June 3, 2012 - PRLog -- In a significant decision, the Board of Patent Appeals and Interferences found that a “web-based system” is statutory. The US Patent and Trademark Office (USPTO) issued patent #8195571 on 5 June 2012 to Joseph Henry Vogel, Professor of Economics at the University of Puerto Rico-Río Piedras. The invention prevents piracy and enables publishers to receive payment when textbooks are resold. Broad adoption of the system raises the possibility of a single platform across universities for all textbooks.

Textbook publishers are in an existential crisis. A survey conducted at the University of California-Riverside found that 74 percent of the students did not purchase any textbook. Publishers also compete against themselves in a used-book market increasingly nimble due to the internet. In 2007, Vogel met with Pat Schroeder, then president of the Association of American Publishers (AAP) to discuss his web-based system. Schroeder believed that copyright software protection, known as digital rights management (DRM), would alleviate the problem. Today hackers crack DRMs in record time and legal recourse seems hopeless. According to Tom Allen, current President of the AAP, “[f]or every rogue site that is taken down, there are hundreds more demanding similar effort. I can’t think of a more timely example of the need for additional tools…”

In Vogel’s system, publishers issue licenses free of charge to professors who cite a trademarked textbook in their syllabus. The license has two conditions: the course must require that students participate in a Discussion Board and the participation must count toward the final grade. With the purchase of a textbook, the student receives an access code to enter the Board. In the case of a used book or pirated download, the student pays for the access code. No payment – no access code – no participation – lower final grade.  
The patent recognizes that the system diminishes the freedom of professors to design courses. To offset that impact, “a percentage of the students' purchases [will be distributed] to beneficiaries” who enhance academic freedom. In effect, textbooks that bear PRINCIPIIS OBSTA – the trademark for the web-based system – will underwrite academic freedom through the royalties paid by publishers. Vogel is passionate about academic freedom and doubts he would have undertaken his own controversial scholarship without the academic freedom that tenure affords.

With more than twenty-five years of teaching experience, Vogel wonders about the future of textbooks in a world of piracy. The young Paul A. Samuelson only decided to write ECONOMICS (now in its 19th edition) after his wife gave birth to triplets, enlarging his family to seven children.
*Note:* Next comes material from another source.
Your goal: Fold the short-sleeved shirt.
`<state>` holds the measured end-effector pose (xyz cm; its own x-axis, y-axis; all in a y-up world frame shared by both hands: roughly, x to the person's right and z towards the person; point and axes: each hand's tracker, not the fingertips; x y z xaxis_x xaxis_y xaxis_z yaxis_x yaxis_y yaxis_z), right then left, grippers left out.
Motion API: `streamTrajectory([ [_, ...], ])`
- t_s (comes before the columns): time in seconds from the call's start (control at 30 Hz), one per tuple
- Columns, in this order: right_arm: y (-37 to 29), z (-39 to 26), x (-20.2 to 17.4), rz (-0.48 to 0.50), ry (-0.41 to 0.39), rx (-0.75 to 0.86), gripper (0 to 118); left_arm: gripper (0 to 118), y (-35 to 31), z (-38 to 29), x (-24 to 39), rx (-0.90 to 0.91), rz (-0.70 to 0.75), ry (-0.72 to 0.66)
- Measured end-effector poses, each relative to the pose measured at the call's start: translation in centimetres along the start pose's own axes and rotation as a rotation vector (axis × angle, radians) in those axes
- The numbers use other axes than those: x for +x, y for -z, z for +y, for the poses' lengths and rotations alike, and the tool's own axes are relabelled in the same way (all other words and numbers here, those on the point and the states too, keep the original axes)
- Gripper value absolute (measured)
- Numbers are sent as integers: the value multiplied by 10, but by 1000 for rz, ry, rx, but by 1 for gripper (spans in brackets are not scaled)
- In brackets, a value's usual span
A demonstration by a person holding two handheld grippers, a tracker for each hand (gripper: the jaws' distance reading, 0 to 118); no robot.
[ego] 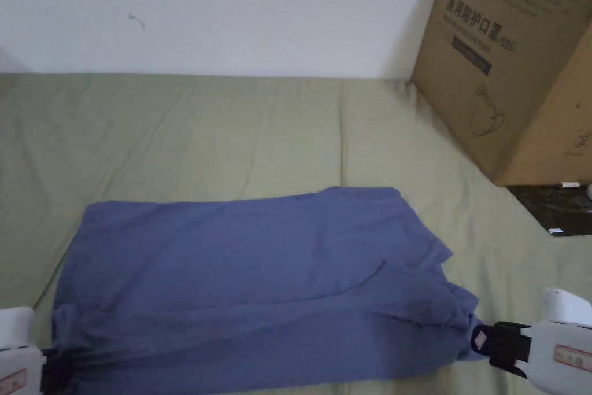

Vogel’s system maintains incentives for the best and brightest to write textbooks that may become canonical.

The timeline of the patent speaks volumes about the nature of intellectual property protection. The idea occurred to Vogel in June 2006 over a three-week road trip in the American Rockies. He sketched the flow diagrams furiously, worried that informatics-savvy educators were converging on the same idea. By August, he had engaged the law firm DLA Piper of California, which he admired for its pro bono work on behalf of vulnerable communities. On 7 September 2006, DLA partner Tim Lohse filed the application with the USPTO and exercised the option to apply in the other 99 jurisdictions of the Patent Cooperation Treaty. However, the option expired in 2009, three years before the patent was finally issued. As a result, the system is open-access outside the US.

Yet Vogel sees a silver lining in the loss of the overseas market. Experimentation abroad will accelerate acceptance at home. Anthem Press of London has expressed interest.